WORK TO COMPLETE: Repeat exactly each line of the data provided below.

[[ DATASET CONTENT open ]]

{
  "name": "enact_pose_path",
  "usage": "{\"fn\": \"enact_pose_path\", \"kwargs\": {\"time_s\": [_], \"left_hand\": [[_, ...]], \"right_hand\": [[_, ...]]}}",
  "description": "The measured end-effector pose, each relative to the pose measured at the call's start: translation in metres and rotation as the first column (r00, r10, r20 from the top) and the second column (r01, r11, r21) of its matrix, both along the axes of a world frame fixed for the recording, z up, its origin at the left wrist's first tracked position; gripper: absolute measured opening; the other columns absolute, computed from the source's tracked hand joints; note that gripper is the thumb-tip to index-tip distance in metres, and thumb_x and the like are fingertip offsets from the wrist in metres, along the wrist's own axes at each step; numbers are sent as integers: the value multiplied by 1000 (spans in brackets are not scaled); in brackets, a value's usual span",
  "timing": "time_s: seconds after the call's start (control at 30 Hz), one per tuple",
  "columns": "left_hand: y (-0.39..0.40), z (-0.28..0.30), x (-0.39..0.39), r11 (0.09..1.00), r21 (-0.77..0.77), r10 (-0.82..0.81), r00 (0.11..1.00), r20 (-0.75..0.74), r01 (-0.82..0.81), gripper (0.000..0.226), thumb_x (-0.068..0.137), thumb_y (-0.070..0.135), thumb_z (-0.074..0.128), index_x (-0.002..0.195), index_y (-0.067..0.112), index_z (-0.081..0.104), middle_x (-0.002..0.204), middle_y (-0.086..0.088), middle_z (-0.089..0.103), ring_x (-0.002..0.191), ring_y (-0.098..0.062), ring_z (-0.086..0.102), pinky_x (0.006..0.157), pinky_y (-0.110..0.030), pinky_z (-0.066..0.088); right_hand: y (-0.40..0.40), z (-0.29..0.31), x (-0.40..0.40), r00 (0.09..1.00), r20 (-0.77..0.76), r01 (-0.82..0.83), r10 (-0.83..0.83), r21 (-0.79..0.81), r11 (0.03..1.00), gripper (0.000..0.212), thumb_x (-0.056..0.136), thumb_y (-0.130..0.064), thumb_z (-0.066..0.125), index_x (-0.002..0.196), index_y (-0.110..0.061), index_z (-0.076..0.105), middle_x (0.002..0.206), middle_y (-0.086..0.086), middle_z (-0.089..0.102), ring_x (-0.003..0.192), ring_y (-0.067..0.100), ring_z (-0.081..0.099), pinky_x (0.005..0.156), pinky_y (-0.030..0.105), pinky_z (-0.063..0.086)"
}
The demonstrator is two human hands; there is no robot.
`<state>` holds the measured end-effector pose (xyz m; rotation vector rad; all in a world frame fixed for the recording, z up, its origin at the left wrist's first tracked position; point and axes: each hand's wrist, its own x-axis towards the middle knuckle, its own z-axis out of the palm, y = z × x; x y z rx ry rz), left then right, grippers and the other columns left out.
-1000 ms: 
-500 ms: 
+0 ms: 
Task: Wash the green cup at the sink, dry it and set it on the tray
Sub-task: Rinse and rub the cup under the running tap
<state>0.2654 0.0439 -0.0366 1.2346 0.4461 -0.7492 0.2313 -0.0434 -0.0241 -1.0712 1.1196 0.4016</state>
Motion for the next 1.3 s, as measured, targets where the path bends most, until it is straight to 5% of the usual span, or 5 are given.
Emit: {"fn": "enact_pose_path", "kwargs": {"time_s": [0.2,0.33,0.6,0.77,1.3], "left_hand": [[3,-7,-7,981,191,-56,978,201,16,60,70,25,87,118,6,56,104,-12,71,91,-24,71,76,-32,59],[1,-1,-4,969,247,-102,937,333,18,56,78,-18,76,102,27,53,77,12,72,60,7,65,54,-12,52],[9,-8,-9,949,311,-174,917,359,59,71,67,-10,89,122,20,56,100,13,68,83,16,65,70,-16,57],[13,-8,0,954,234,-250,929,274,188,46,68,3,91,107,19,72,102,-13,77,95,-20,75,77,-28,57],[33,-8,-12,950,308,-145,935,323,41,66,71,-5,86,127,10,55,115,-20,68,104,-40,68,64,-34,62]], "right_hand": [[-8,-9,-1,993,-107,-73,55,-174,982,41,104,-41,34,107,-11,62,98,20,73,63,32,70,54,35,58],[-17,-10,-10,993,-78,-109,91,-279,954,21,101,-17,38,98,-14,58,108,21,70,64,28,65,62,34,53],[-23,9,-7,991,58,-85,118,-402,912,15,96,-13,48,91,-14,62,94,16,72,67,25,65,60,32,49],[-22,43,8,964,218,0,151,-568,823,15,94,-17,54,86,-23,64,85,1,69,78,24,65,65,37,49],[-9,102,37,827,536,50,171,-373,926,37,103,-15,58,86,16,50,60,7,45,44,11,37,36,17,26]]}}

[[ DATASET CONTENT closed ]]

COMPLETED TASK:
{
  "name": "enact_pose_path",
  "usage": "{\"fn\": \"enact_pose_path\", \"kwargs\": {\"time_s\": [_], \"left_hand\": [[_, ...]], \"right_hand\": [[_, ...]]}}",
  "description": "The measured end-effector pose, each relative to the pose measured at the call's start: translation in metres and rotation as the first column (r00, r10, r20 from the top) and the second column (r01, r11, r21) of its matrix, both along the axes of a world frame fixed for the recording, z up, its origin at the left wrist's first tracked position; gripper: absolute measured opening; the other columns absolute, computed from the source's tracked hand joints; note that gripper is the thumb-tip to index-tip distance in metres, and thumb_x and the like are fingertip offsets from the wrist in metres, along the wrist's own axes at each step; numbers are sent as integers: the value multiplied by 1000 (spans in brackets are not scaled); in brackets, a value's usual span",
  "timing": "time_s: seconds after the call's start (control at 30 Hz), one per tuple",
  "columns": "left_hand: y (-0.39..0.40), z (-0.28..0.30), x (-0.39..0.39), r11 (0.09..1.00), r21 (-0.77..0.77), r10 (-0.82..0.81), r00 (0.11..1.00), r20 (-0.75..0.74), r01 (-0.82..0.81), gripper (0.000..0.226), thumb_x (-0.068..0.137), thumb_y (-0.070..0.135), thumb_z (-0.074..0.128), index_x (-0.002..0.195), index_y (-0.067..0.112), index_z (-0.081..0.104), middle_x (-0.002..0.204), middle_y (-0.086..0.088), middle_z (-0.089..0.103), ring_x (-0.002..0.191), ring_y (-0.098..0.062), ring_z (-0.086..0.102), pinky_x (0.006..0.157), pinky_y (-0.110..0.030), pinky_z (-0.066..0.088); right_hand: y (-0.40..0.40), z (-0.29..0.31), x (-0.40..0.40), r00 (0.09..1.00), r20 (-0.77..0.76), r01 (-0.82..0.83), r10 (-0.83..0.83), r21 (-0.79..0.81), r11 (0.03..1.00), gripper (0.000..0.212), thumb_x (-0.056..0.136), thumb_y (-0.130..0.064), thumb_z (-0.066..0.125), index_x (-0.002..0.196), index_y (-0.110..0.061), index_z (-0.076..0.105), middle_x (0.002..0.206), middle_y (-0.086..0.086), middle_z (-0.089..0.102), ring_x (-0.003..0.192), ring_y (-0.067..0.100), ring_z (-0.081..0.099), pinky_x (0.005..0.156), pinky_y (-0.030..0.105), pinky_z (-0.063..0.086)"
}
The demonstrator is two human hands; there is no robot.
`<state>` holds the measured end-effector pose (xyz m; rotation vector rad; all in a world frame fixed for the recording, z up, its origin at the left wrist's first tracked position; point and axes: each hand's wrist, its own x-axis towards the middle knuckle, its own z-axis out of the palm, y = z × x; x y z rx ry rz), left then right, grippers and the other columns left out.
-1000 ms: 
-500 ms: 
+0 ms: 
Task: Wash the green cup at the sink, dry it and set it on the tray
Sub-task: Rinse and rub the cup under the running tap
<state>0.2654 0.0439 -0.0366 1.2346 0.4461 -0.7492 0.2313 -0.0434 -0.0241 -1.0712 1.1196 0.4016</state>
Motion for the next 1.3 s, as measured, targets where the path bends most, until it is straight to 5% of the usual span, or 5 are given.
Emit: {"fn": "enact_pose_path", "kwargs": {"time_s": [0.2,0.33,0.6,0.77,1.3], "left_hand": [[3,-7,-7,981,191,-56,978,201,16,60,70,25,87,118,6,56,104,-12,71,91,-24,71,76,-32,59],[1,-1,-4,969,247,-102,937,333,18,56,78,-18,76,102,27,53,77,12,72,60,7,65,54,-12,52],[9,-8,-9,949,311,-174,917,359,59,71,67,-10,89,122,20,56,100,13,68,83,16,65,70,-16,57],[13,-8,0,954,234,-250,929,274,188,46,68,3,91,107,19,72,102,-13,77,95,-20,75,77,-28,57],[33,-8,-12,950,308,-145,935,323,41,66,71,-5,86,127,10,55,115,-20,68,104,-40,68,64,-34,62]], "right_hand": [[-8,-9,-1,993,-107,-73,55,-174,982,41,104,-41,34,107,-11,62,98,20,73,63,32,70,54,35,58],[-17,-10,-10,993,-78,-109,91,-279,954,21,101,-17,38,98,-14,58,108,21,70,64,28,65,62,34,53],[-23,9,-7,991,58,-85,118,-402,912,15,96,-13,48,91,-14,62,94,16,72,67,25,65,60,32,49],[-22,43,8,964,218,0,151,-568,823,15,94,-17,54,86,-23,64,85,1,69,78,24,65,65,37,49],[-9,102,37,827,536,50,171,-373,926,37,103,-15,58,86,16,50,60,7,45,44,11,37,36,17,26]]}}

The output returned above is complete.